- _Problem to work on_
Within the data that follows, set down exactly the lines from the one containing "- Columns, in" through the one containing "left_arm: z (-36", both ends included.

(Collected data entries)
━━━━━━━━━━━━━━━━━━━━
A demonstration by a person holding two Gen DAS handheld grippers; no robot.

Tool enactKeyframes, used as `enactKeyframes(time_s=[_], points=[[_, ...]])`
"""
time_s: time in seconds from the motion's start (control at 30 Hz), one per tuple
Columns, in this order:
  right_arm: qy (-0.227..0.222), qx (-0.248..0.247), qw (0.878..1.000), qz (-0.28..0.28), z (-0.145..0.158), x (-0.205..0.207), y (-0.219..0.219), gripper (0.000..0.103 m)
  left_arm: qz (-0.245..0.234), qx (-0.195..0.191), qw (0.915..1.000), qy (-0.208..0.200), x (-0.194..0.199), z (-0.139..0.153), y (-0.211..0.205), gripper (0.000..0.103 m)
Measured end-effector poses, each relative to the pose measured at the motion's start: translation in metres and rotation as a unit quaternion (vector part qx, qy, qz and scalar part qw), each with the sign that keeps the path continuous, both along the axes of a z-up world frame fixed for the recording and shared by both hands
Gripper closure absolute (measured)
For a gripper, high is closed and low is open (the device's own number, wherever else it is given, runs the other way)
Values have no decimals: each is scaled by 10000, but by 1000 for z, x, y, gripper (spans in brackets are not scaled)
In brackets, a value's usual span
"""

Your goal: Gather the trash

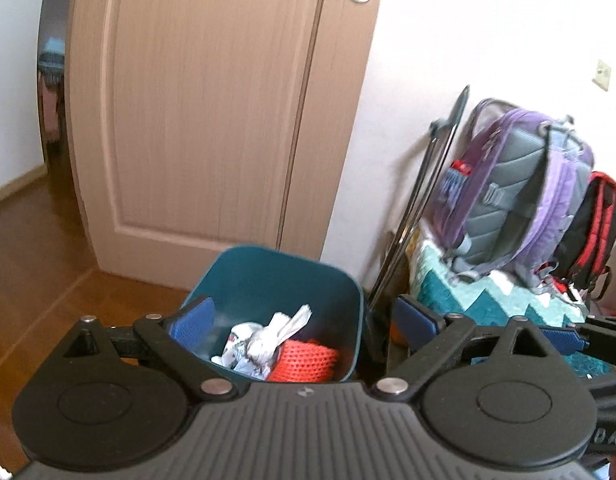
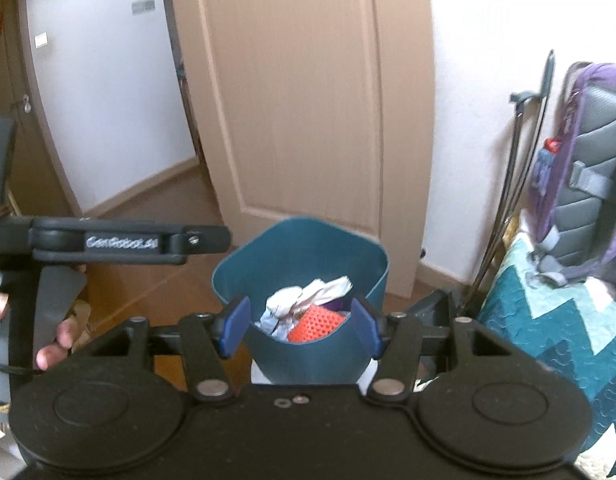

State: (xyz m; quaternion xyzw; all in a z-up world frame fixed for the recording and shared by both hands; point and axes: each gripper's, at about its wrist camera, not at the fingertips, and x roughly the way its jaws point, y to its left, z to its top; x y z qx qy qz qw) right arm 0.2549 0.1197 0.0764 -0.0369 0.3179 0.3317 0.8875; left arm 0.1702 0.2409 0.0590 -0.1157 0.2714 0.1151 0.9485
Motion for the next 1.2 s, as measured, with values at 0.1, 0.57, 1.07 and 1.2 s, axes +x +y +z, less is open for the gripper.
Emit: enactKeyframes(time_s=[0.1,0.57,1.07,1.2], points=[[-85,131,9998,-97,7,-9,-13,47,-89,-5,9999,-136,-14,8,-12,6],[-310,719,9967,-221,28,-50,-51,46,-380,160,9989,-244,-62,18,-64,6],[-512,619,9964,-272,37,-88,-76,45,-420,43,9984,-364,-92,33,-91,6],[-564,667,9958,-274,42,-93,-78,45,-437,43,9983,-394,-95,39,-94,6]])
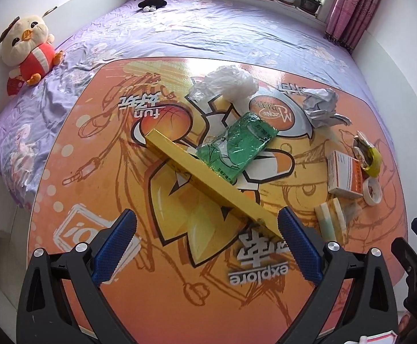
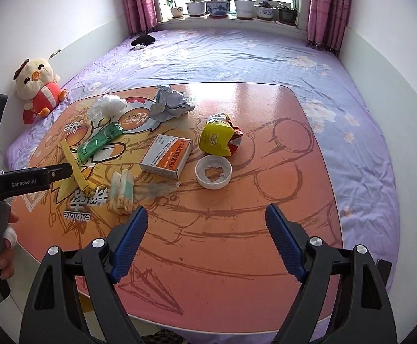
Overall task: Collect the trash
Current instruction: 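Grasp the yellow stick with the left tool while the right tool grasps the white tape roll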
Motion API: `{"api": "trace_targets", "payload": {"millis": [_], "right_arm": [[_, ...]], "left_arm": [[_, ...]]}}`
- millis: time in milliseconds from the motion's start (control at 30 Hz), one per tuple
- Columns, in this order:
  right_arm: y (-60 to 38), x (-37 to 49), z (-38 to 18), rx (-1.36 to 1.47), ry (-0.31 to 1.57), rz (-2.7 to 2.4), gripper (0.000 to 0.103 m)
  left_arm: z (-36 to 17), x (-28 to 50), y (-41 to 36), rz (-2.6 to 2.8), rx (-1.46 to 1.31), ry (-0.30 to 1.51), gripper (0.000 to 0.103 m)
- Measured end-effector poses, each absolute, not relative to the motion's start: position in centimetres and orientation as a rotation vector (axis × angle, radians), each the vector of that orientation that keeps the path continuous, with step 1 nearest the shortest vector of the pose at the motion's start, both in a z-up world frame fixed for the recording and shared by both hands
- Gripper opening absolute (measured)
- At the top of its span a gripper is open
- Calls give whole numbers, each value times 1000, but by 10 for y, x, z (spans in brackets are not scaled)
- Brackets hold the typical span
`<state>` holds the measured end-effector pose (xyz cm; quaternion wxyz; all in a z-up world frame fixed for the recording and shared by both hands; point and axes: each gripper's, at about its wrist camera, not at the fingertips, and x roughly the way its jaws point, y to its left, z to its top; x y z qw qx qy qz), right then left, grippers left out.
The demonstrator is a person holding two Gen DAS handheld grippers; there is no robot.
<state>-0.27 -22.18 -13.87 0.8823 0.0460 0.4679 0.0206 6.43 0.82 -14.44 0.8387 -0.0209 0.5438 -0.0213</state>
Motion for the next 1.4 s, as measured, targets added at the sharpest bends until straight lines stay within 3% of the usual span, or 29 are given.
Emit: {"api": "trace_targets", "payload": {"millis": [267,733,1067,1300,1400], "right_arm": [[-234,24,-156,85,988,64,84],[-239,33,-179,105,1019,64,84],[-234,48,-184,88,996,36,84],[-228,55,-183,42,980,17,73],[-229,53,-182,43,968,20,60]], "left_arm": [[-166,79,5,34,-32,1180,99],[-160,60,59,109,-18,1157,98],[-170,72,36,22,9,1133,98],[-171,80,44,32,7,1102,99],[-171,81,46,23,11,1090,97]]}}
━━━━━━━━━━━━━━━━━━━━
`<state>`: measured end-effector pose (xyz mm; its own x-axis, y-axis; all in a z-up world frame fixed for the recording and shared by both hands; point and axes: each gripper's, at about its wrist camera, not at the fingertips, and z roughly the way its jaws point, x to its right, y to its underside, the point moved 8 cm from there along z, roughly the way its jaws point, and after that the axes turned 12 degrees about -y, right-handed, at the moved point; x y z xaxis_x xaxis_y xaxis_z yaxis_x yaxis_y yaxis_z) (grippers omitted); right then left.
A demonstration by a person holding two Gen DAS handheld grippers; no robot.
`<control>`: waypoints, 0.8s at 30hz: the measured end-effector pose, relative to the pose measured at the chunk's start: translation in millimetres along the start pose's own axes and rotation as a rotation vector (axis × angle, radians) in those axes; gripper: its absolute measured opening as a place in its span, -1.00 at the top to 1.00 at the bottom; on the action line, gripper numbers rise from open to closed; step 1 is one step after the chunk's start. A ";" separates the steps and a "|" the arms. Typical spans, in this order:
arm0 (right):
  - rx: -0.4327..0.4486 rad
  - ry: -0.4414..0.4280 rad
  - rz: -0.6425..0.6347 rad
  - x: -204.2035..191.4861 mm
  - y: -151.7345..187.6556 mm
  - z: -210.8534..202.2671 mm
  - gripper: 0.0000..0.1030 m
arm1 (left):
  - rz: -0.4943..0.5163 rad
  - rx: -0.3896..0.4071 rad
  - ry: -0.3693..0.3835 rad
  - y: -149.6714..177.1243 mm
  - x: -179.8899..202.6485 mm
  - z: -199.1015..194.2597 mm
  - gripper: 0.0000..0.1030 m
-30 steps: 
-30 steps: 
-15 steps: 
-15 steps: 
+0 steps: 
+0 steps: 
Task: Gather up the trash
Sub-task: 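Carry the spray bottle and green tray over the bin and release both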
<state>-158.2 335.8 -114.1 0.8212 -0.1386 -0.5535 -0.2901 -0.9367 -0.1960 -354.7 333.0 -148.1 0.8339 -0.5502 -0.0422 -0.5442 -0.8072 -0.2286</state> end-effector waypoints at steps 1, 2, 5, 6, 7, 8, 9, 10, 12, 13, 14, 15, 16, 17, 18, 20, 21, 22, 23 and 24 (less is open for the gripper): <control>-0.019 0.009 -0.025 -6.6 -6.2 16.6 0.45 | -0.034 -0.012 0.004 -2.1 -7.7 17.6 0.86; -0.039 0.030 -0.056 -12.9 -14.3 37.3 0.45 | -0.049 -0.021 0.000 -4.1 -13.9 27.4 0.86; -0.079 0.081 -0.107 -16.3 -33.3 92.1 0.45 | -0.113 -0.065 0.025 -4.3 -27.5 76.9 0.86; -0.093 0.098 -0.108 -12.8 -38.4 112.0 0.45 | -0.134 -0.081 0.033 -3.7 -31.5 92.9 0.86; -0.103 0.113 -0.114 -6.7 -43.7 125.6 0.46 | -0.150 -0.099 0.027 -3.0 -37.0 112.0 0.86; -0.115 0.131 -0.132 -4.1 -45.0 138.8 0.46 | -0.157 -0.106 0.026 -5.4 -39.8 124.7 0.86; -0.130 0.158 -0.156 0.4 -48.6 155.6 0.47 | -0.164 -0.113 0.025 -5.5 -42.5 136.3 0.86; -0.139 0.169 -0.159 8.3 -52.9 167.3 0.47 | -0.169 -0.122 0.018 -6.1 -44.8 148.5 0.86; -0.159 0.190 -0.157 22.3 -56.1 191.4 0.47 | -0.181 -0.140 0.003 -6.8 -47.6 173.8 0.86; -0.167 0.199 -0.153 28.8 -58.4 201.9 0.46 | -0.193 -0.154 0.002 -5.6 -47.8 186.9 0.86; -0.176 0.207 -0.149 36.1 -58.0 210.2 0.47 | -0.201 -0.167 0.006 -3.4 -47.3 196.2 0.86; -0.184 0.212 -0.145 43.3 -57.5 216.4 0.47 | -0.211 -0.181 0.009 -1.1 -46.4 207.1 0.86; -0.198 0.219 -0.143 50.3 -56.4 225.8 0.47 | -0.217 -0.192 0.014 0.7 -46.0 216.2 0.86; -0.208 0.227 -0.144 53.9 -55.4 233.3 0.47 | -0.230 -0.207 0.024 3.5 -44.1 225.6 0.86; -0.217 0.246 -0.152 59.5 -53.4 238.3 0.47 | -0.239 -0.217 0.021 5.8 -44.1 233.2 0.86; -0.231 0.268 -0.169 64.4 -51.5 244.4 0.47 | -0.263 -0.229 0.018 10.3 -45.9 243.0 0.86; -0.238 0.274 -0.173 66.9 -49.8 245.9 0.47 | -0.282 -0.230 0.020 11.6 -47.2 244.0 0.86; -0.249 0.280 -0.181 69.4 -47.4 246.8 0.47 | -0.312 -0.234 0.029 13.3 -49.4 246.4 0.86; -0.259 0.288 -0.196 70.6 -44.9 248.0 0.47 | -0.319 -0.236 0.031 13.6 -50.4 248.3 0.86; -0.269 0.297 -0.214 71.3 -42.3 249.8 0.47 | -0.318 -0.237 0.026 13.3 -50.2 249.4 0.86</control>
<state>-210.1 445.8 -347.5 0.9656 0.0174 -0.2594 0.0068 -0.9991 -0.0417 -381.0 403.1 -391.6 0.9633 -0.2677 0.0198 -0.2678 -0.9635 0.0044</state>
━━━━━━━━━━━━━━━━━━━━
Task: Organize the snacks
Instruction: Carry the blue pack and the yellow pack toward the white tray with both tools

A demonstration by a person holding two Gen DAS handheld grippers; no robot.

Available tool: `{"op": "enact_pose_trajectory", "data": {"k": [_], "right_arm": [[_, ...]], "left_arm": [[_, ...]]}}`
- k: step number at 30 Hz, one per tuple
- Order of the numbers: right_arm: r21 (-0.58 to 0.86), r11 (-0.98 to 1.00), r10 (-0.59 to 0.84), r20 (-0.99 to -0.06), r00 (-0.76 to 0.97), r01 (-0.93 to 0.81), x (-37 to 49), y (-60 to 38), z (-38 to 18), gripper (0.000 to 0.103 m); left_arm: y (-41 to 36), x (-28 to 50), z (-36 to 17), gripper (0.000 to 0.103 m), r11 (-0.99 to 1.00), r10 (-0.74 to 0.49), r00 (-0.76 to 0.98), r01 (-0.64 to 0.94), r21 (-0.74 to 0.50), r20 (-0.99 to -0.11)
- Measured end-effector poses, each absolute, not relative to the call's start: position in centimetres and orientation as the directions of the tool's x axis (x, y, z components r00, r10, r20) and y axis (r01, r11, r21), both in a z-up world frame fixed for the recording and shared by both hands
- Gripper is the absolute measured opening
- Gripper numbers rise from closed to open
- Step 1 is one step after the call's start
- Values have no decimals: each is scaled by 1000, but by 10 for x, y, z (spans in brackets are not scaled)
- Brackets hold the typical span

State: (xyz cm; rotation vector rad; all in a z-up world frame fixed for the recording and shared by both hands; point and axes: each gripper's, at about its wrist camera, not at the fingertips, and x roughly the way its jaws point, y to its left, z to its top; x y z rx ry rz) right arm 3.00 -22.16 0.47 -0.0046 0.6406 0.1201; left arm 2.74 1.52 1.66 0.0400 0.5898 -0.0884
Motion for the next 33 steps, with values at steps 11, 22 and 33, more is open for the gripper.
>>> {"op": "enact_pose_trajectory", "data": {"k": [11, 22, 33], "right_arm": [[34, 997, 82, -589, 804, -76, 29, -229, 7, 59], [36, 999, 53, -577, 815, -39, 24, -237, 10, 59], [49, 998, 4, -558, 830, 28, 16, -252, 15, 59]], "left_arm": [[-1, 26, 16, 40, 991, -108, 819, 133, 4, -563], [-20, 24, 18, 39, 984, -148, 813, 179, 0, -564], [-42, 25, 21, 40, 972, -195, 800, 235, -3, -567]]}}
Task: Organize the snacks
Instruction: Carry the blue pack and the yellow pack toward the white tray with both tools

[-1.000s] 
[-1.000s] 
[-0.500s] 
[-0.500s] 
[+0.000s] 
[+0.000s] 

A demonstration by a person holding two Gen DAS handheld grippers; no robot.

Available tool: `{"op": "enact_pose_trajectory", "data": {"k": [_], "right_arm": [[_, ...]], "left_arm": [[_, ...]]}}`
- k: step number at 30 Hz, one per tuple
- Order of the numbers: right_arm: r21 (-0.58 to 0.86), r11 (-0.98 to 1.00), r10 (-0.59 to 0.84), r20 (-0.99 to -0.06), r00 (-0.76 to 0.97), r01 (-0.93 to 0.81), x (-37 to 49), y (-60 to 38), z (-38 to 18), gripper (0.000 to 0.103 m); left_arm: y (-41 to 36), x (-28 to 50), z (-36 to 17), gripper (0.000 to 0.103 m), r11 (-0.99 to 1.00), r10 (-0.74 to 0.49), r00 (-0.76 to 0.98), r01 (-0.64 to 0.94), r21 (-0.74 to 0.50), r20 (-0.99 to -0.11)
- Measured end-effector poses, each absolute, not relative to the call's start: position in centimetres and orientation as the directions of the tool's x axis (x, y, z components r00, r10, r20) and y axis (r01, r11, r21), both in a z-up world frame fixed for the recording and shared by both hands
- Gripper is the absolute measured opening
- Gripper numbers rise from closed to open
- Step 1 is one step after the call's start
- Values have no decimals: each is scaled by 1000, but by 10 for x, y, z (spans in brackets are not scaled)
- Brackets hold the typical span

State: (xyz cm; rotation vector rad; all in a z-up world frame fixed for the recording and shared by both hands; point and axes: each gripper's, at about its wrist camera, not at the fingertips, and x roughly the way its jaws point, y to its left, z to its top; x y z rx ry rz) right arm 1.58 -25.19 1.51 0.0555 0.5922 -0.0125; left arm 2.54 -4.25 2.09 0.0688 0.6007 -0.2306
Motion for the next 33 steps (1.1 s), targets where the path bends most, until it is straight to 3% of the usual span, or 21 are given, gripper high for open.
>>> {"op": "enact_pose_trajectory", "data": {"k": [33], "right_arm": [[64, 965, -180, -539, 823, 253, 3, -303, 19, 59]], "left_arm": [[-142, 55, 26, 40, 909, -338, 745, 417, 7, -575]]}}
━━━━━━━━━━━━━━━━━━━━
- _Result_
- Columns, in this order:
  right_arm: y (-60 to 38), x (-37 to 49), z (-38 to 18), rx (-1.36 to 1.47), ry (-0.31 to 1.57), rz (-2.7 to 2.4), gripper (0.000 to 0.103 m)
  left_arm: z (-36 to 17), x (-28 to 50), y (-41 to 36), rz (-2.6 to 2.8), rx (-1.46 to 1.31), ry (-0.30 to 1.51), gripper (0.000 to 0.103 m)

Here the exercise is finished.